Shepherding Distributions for parallel Markov Chain Monte Carlo
Jermaine, Christopher M.
Master of Science
One of the major concerns for Markov Chain Monte Carlo (MCMC) algorithms is that they can take a long time to converge to the desired stationary distribution. In practice, MCMC algorithms may take to millions of iterations to converge to the target distribution, requiring a wall clock time measured in months. This thesis presents a general algorithmic framework for running MCMC algorithms in a parallel/distributed environment, that can result in faster burn-in leading to convergence to the target distribution. Our framework, which we call the method of "shepherding distributions", relies on the introduction of an auxiliary distribution called a shepherding distribution (SD) that uses several MCMC chains running in parallel.
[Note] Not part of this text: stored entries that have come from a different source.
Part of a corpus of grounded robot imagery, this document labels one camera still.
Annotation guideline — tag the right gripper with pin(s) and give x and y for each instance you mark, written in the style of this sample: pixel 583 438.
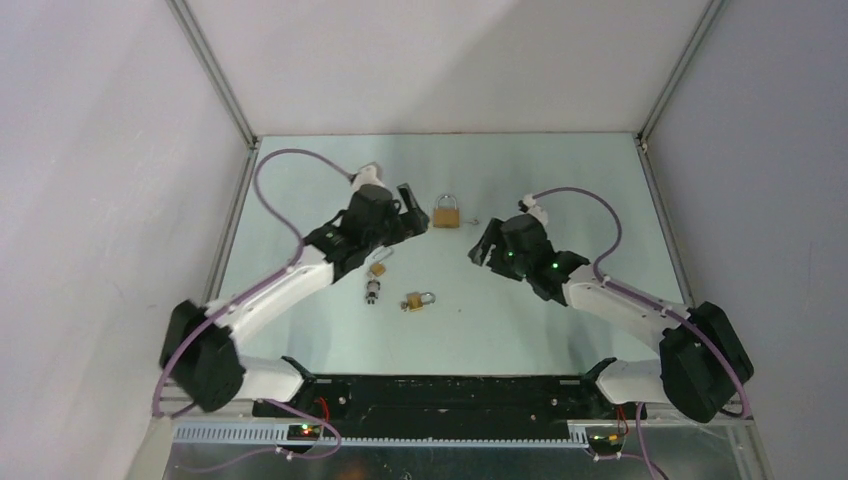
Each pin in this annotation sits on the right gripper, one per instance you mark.
pixel 492 235

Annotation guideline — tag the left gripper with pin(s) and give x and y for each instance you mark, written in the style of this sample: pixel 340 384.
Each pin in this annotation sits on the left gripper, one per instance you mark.
pixel 406 224

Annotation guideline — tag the large brass padlock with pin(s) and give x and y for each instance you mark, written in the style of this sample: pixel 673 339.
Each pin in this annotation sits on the large brass padlock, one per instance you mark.
pixel 446 212

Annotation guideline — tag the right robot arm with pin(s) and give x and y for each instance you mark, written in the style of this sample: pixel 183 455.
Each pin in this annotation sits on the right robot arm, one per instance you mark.
pixel 701 363

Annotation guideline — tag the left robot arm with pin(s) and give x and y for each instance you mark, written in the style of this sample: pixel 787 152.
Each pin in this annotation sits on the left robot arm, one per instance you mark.
pixel 201 353

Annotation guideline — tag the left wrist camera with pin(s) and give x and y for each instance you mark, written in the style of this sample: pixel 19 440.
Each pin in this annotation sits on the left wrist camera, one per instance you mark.
pixel 369 174

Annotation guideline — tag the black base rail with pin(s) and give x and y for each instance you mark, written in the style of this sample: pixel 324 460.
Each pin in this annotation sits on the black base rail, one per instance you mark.
pixel 423 407

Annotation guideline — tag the left aluminium frame post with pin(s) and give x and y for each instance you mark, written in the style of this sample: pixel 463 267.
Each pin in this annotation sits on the left aluminium frame post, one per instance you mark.
pixel 203 51

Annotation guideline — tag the aluminium frame post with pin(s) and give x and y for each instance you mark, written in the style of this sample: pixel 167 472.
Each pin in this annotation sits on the aluminium frame post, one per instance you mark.
pixel 203 51
pixel 704 26

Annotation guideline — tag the right aluminium frame post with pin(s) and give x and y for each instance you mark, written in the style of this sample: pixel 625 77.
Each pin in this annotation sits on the right aluminium frame post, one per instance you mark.
pixel 704 26
These chains collectively explore the space of samples, communicating via the shepherding distribution, to reach high likelihood regions faster. We consider various scenarios where shepherding distributions can be used, including the case where several machines or CPU cores work on the same data in parallel (the so-called transition parallel application of the framework) and the case where a large data set itself can be partitioned across several machines or CPU cores and various chains work on subsets of the data (the so-called data parallel application of the framework). This latter application is particularly useful in solving "big data" Machine Learning problems. Experiments under both scenarios illustrate the effectiveness of our shepherding approach to MCMC parallelization.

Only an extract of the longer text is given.